JudyJiang - 8 months ago 36

SQL Question

I'm trying to calculate exponential average in hive.

For EMA, it's

EMA = (K * (C - P)) + P in which K is the smoothing factor, suppose it's 0.5. C is the current value, p is the previous value. If a table is like the table shown below:

`ID Value Date`

1 10 2010-05-03

2 15 2010-05-06

3 17 2010-05-13

And the EMA should be:

`ID EMA Date`

1 10 2010-05-03

2 0.5*(15 - 10) + 10 = 12.5 2010-05-06

3 0.5*(17 - 12.5) + 12.4 = 14.75 2010-05-13

Instead of implementing UDF in Java, I'm thinking if just by using Hive SQL build in functions can I get the same results. I think LAG function should be applied here, but I'm really not good at database... So am I in the right direction? Is there a Hive SQL like way to do this?

Thanks a lot!!

Answer

This is a little complicated, because the coefficients for the first two numbers are always the same, as you have described the problem. I would be inclined to do this:

```
select v.*,
sum(power(2, n)*val) over (order by id) / sum(power(2, n) over (order by id)
from (select v.*, row_number() over (order by id) - 1 as n
from vals
) v
```

However, this gives the results as 10, 13.33, and 15.42. Relative to what you want, it is underweighting the first value.
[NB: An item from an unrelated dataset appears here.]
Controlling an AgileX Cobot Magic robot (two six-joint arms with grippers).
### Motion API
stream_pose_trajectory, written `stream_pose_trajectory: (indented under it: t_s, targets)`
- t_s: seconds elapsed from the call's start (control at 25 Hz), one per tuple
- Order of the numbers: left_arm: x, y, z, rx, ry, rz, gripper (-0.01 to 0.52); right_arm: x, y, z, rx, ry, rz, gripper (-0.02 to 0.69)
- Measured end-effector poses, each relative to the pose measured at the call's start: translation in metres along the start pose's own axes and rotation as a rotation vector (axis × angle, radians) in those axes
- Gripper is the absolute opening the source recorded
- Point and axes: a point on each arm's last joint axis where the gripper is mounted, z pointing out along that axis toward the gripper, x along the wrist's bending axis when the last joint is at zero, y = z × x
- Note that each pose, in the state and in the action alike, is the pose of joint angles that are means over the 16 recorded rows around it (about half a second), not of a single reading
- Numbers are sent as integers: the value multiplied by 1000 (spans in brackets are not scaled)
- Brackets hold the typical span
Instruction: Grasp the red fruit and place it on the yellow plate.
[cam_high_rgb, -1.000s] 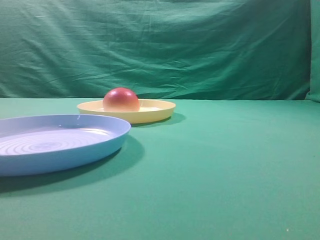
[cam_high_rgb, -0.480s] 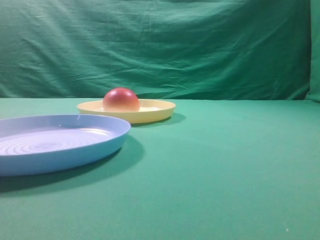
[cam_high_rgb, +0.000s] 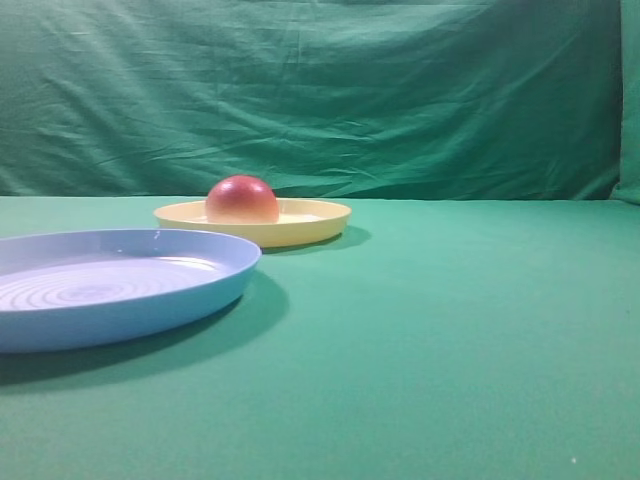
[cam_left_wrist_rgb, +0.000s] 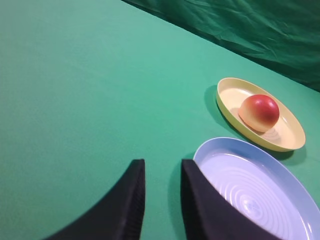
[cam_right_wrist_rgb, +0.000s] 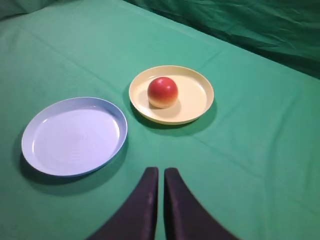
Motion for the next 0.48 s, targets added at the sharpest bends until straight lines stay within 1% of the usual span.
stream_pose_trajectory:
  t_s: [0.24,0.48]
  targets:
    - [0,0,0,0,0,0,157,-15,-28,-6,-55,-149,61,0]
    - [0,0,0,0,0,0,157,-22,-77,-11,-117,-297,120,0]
This is readily fixed by adding it in:

```
select v.*,
(max(case when n = 0 then val else 0 end) over (order by id) +
sum(power(2, n)*val) over (order by id)
) / (1 + sum(power(2, n)) over (order by id)
from (select v.*, row_number() over (order by id) - 1 as n
from vals v
) v
```

Here is a SQL Fiddle using Oracle that demonstrates the code. I'm not 100% sure if the numeric functions have the same names in Hive but they should be something similar. Also, if your sequences are large, you run the risk of numeric overflow using this particular code.